Het idee dat een stichting geen winst mag maken, is een veelgehoorde misvatting. Dit is namelijk onder bepaalde omstandigheden gewóón mogelijk.
De verwarring zit hem in het feit dat winstbejag niet is toegestaan. Met andere woorden: een stichting mag winst voor persoonlijke verrijking niet nastreven. Dit mag dan ook geen officiële doelstelling zijn.
Het kan natuurlijk zo zijn dat er, bewust of onbewust, meer geld binnenkomt dan nodig is voor de dagelijkse taken van de stichting. We spreken dan ook wel van een feitelijk overschot.

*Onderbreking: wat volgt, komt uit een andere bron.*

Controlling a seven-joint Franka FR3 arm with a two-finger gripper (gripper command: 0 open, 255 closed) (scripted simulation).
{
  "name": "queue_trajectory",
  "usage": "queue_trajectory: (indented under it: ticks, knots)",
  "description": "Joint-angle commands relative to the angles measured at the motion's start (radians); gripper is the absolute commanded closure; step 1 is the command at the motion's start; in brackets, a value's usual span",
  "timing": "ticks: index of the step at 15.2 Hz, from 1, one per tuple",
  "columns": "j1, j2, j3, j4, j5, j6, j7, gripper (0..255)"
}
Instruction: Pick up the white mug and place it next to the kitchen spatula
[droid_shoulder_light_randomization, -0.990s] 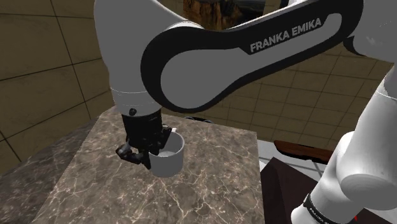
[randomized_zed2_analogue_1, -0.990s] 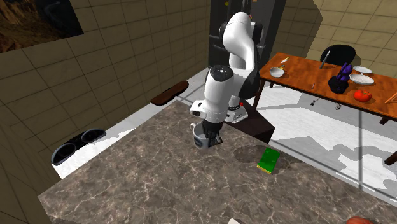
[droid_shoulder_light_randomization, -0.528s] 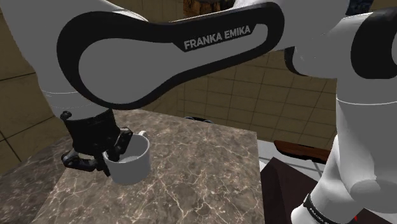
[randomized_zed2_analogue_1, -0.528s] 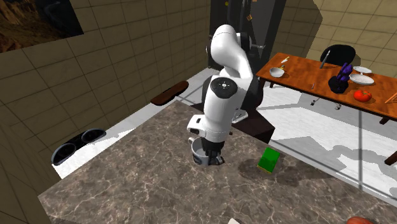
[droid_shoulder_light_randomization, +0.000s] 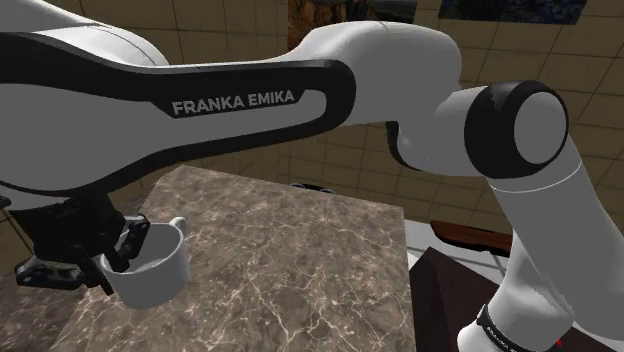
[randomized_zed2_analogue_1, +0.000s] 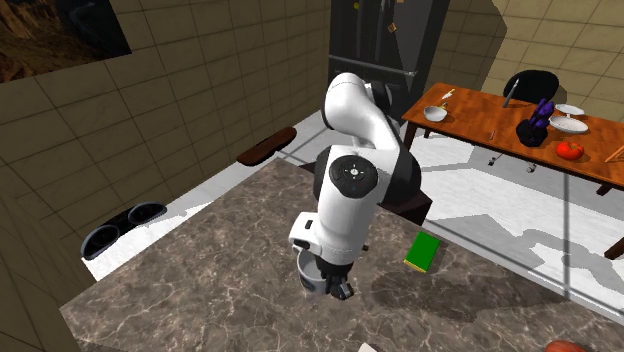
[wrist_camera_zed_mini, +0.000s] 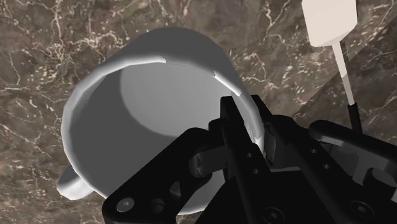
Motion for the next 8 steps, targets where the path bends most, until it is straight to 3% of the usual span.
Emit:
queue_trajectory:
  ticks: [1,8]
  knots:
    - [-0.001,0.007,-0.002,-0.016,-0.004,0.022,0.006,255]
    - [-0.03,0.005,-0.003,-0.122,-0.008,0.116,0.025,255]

Wat moet er gebeuren met feitelijke overschotten?
Zo’n feitelijk overschot mag niet worden aangemerkt als winst voor persoonlijke verrijking. Het is dan ook niet toegestaan om deze te verdelen onder de leden, om maar wat te noemen.
In wezen is het enige wat er met zo’n feitelijk overschot mag gebeuren een herinvestering in de stichting. De winsten mogen dus worden gebruikt om de doelstellingen van de stichtingen te bevorderen en te behalen.

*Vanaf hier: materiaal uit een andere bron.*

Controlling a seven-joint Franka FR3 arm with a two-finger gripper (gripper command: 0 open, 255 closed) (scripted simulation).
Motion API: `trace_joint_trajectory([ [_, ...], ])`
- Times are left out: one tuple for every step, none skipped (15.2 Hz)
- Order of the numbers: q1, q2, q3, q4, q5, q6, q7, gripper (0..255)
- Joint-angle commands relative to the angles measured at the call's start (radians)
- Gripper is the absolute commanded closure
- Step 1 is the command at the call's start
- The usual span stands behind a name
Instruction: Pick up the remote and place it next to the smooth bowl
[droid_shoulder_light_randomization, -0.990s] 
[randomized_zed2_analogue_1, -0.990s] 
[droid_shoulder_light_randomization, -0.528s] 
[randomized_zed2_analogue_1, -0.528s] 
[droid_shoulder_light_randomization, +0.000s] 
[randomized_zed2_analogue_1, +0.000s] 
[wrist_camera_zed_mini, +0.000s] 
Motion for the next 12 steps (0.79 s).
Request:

Een onderwijsstichting kan feitelijke overschotten dus gebruiken om nieuwe lesmaterialen in te kopen, maar niet om bestuursleden een bonus te geven – om maar wat te noemen. Laatstgenoemden mogen echter wél weer een redelijke vergoeding krijgen voor hun werkzaamheden.
Moet er over de winst belasting worden betaald?
Of een stichting ook belasting moet betalen over de winsten, hangt weer af van de aard van de organisatie. Voert de stichting activiteiten uit die vergelijkbaar zijn met commerciële bedrijven? Dan kan ze als belastingplichtig worden aangemerkt. Is dat niet het geval? Dan wordt de stichting mogelijk vrijgesteld van de vennootschapsbelasting.